BEGIN

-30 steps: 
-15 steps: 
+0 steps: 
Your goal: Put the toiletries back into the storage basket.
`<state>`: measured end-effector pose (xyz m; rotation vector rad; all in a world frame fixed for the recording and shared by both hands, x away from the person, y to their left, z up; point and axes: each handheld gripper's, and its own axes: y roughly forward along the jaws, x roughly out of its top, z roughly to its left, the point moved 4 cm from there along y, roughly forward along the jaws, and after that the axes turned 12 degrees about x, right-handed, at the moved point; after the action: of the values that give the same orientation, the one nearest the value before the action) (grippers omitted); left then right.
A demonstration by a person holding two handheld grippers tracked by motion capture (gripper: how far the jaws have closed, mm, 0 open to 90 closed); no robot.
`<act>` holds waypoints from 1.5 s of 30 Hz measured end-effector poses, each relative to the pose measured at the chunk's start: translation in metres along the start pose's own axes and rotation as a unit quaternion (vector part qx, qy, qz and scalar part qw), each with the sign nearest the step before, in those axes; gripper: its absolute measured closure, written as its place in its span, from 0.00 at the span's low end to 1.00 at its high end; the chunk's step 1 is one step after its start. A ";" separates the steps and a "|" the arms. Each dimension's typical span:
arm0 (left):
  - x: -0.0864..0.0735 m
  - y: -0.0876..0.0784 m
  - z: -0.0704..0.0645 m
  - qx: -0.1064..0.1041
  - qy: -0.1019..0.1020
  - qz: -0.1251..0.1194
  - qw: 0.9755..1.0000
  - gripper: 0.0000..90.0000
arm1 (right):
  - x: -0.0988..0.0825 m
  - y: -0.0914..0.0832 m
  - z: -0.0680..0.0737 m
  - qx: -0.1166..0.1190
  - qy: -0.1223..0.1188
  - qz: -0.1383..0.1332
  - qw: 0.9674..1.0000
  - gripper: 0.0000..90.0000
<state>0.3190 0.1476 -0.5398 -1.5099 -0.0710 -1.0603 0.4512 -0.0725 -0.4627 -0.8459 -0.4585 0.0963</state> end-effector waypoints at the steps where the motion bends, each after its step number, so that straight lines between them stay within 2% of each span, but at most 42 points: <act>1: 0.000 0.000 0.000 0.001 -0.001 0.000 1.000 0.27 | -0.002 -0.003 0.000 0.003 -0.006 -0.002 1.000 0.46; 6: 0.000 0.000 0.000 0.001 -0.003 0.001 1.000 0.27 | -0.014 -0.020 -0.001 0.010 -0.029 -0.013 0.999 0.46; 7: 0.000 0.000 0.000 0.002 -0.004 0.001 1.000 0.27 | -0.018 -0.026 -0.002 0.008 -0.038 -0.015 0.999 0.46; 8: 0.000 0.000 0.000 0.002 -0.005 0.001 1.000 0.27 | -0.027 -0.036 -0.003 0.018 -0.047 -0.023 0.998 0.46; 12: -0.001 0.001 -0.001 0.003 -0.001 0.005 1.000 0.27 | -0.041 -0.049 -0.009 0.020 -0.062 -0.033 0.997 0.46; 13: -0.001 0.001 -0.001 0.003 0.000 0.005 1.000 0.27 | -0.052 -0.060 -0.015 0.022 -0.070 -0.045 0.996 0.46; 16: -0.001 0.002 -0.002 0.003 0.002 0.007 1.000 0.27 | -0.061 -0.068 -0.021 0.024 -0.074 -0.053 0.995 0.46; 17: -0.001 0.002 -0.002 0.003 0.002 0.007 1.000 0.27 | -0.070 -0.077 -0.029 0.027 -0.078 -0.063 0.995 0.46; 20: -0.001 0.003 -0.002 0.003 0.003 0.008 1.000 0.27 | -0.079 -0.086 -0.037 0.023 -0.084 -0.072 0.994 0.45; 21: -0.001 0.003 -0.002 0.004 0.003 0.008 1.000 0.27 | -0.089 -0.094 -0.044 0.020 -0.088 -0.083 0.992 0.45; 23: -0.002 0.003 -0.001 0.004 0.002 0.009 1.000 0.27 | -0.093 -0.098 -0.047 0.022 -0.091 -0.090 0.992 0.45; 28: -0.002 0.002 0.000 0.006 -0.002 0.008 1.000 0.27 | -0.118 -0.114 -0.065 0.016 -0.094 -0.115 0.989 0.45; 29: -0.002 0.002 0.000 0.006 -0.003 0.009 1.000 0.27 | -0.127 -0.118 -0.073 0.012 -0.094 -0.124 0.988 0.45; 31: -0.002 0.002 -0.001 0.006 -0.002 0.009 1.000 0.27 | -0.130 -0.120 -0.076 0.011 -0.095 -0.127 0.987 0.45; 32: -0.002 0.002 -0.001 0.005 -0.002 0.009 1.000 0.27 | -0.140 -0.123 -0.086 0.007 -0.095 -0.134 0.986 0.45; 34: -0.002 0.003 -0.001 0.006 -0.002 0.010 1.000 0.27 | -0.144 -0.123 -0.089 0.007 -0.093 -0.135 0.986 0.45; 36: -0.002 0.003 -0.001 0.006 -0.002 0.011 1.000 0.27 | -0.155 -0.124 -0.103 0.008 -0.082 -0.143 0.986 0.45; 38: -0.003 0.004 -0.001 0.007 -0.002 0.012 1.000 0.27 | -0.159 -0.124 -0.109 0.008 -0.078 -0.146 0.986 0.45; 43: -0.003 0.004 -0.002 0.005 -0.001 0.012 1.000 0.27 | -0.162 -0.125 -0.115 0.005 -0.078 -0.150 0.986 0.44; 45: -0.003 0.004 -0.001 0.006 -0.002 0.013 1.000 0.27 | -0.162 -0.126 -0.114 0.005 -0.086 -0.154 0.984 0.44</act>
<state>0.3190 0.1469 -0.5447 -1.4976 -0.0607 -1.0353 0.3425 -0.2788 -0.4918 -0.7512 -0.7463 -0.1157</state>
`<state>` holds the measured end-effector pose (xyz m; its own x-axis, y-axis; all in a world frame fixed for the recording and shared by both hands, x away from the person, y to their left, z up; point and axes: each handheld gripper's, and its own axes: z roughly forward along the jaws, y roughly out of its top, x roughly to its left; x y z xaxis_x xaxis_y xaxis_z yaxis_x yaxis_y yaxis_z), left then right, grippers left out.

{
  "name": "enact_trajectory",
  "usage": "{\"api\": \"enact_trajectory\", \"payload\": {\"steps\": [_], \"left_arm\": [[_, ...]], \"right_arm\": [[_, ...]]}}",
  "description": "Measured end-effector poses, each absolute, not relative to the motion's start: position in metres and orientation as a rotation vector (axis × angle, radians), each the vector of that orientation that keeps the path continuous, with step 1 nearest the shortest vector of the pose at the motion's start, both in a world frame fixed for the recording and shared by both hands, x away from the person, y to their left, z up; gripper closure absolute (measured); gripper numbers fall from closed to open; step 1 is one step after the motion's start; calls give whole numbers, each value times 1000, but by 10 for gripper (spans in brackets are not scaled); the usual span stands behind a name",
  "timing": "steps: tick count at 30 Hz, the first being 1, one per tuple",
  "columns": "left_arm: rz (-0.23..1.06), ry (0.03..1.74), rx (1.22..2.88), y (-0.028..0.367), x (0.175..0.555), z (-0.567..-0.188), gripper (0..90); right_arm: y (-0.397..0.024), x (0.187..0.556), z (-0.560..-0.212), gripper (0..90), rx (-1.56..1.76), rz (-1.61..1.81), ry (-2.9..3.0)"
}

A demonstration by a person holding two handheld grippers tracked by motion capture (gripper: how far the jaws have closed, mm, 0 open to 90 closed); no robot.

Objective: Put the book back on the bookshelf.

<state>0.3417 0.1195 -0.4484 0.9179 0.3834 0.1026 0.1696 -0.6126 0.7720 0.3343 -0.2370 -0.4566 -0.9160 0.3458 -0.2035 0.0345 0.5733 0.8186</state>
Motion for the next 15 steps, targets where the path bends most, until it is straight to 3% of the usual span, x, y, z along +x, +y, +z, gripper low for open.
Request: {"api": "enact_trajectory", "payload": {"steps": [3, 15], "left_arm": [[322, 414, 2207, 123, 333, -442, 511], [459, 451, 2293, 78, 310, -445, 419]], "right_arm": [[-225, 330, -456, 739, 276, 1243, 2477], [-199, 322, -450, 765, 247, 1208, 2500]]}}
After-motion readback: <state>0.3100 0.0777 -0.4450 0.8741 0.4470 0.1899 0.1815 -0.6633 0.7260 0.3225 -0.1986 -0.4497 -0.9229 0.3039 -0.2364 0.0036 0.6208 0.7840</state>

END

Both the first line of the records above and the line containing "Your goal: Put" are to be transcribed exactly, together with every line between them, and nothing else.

-30 steps: 
-15 steps: 
+0 steps: 
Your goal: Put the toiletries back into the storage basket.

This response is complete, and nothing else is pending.